Depois de passar um ano tomando AZT e outros medicamentos, a doméstica Dulcinéia Batista Mateus, de 27 anos, fez novos exames e descobriu que não era portadora do vírus da aids. Dulcinéia pretende ir à Justiça contra o Instituto Adolfo Lutz e o Estado pelo erro no laudo, segundo o qual ela é portadora de HIV. ‘‘Perdi peso, tive insônia, tonturas, reações alérgicas, fui discriminada e perdi o emprego’’, conta a doméstica, que mora há dois anos em São José do Rio Preto. ‘‘Pedirei indenização, pois houve uma mudança radical na minha vida.’’

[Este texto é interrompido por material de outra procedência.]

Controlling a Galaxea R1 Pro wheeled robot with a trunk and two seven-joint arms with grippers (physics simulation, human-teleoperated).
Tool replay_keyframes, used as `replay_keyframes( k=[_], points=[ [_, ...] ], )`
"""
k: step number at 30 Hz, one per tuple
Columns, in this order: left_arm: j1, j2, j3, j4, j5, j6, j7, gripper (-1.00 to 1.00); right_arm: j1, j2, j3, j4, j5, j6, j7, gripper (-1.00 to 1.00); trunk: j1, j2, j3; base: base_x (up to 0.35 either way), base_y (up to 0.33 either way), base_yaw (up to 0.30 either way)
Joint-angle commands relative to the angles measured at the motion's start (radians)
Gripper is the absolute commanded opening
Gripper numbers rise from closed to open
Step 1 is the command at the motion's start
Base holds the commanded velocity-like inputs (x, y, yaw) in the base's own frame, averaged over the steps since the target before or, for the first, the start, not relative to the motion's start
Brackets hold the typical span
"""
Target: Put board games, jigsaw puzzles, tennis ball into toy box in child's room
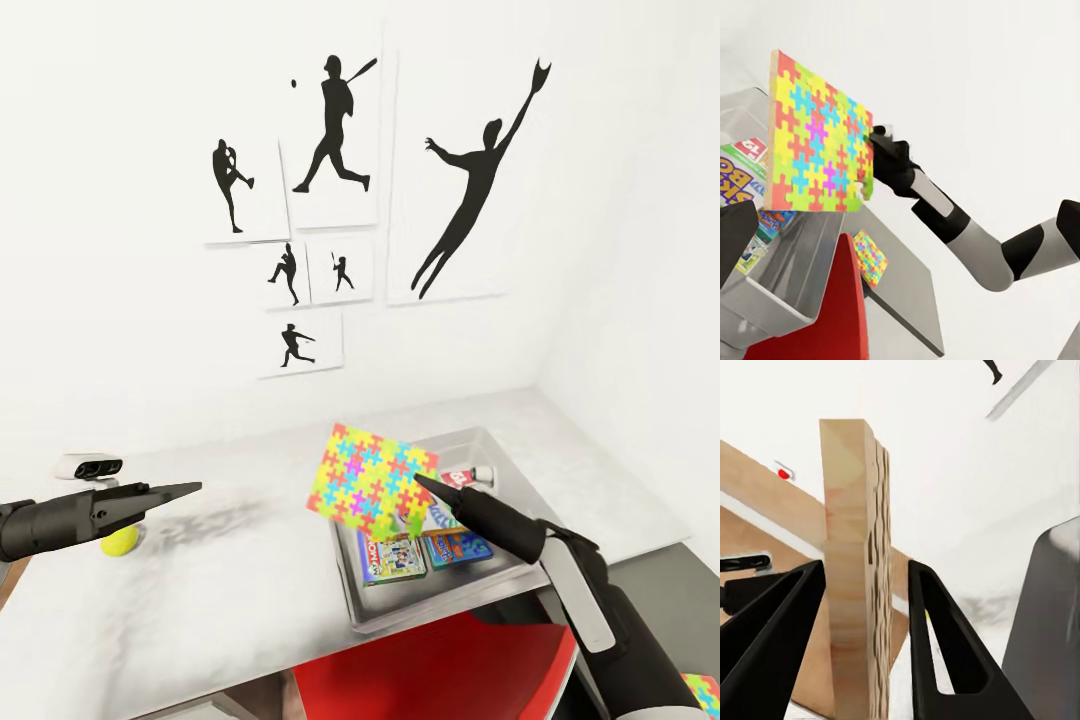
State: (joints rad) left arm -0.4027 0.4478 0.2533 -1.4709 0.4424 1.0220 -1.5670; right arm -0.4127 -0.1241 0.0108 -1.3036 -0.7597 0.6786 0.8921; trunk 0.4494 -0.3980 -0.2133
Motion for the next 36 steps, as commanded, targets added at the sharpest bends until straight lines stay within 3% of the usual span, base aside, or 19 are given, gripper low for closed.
replay_keyframes(
  k=[1, 5, 8, 14, 15, 18, 21, 24, 36],
  points=[
    [-0.001, 0.001, 0.000, 0.000, -0.001, 0.011, -0.004, 1.00, -0.001, -0.002, -0.001, -0.001, -0.009, 0.022, -0.016, -1.00, 0.001, -0.002, -0.002, 0.000, 0.000, 0.000],
    [-0.001, 0.000, 0.000, 0.000, -0.001, 0.010, -0.004, 1.00, -0.011, -0.006, -0.013, -0.004, -0.010, 0.150, -0.118, -1.00, 0.001, -0.002, -0.002, 0.000, 0.000, 0.000],
    [-0.001, 0.000, 0.000, 0.000, -0.001, 0.010, -0.004, 1.00, -0.066, -0.009, -0.031, -0.004, -0.012, 0.249, -0.192, -1.00, 0.001, -0.002, -0.002, 0.000, 0.000, 0.000],
    [-0.001, 0.001, 0.000, 0.001, -0.001, 0.010, -0.004, 1.00, -0.163, -0.015, -0.041, 0.001, -0.012, 0.368, -0.249, -1.00, 0.001, -0.002, -0.002, 0.000, 0.000, 0.000],
    [-0.001, 0.001, 0.000, 0.001, -0.001, 0.010, -0.004, 1.00, -0.169, -0.021, -0.042, 0.001, -0.012, 0.369, -0.250, -1.00, 0.001, -0.002, -0.002, 0.000, 0.000, 0.000],
    [-0.001, 0.000, 0.000, 0.003, -0.001, 0.010, -0.004, 1.00, -0.196, -0.080, -0.044, 0.010, -0.014, 0.369, -0.258, -1.00, 0.001, -0.002, -0.002, 0.000, 0.000, 0.000],
    [-0.001, 0.000, 0.000, 0.005, -0.001, 0.010, -0.004, 1.00, -0.202, -0.121, -0.045, 0.032, -0.015, 0.369, -0.260, -1.00, 0.001, -0.002, -0.001, 0.000, 0.000, 0.000],
    [-0.001, 0.000, 0.000, 0.006, -0.001, 0.010, -0.004, 1.00, -0.205, -0.151, -0.045, 0.091, -0.014, 0.369, -0.259, -1.00, 0.001, -0.002, -0.003, 0.000, 0.000, 0.000],
    [-0.001, 0.000, 0.000, 0.006, -0.001, 0.010, -0.004, 1.00, -0.277, -0.156, -0.034, 0.273, 0.014, 0.369, -0.272, -1.00, 0.001, -0.002, -0.020, 0.000, 0.000, 0.000]
  ],
)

Em setembro do ano passado, grávida do segundo filho, Lucas, que nasceu em abril, Dulcinéia procurou a Unidade Municipal de Saúde no Bairro Solo Sagrado para o pré-natal, um dos exames, o de HIV foi feito no Adolfo Lutz de São José do Rio Preto e no dia 18 daquele mês a doméstica foi informada de que era soropositiva.
Dulcinéia recebeu os medicamentos no Serviço Ambulatorial Especializado, que atende portadores do HIV. O exame feito em Lucas deu negativo.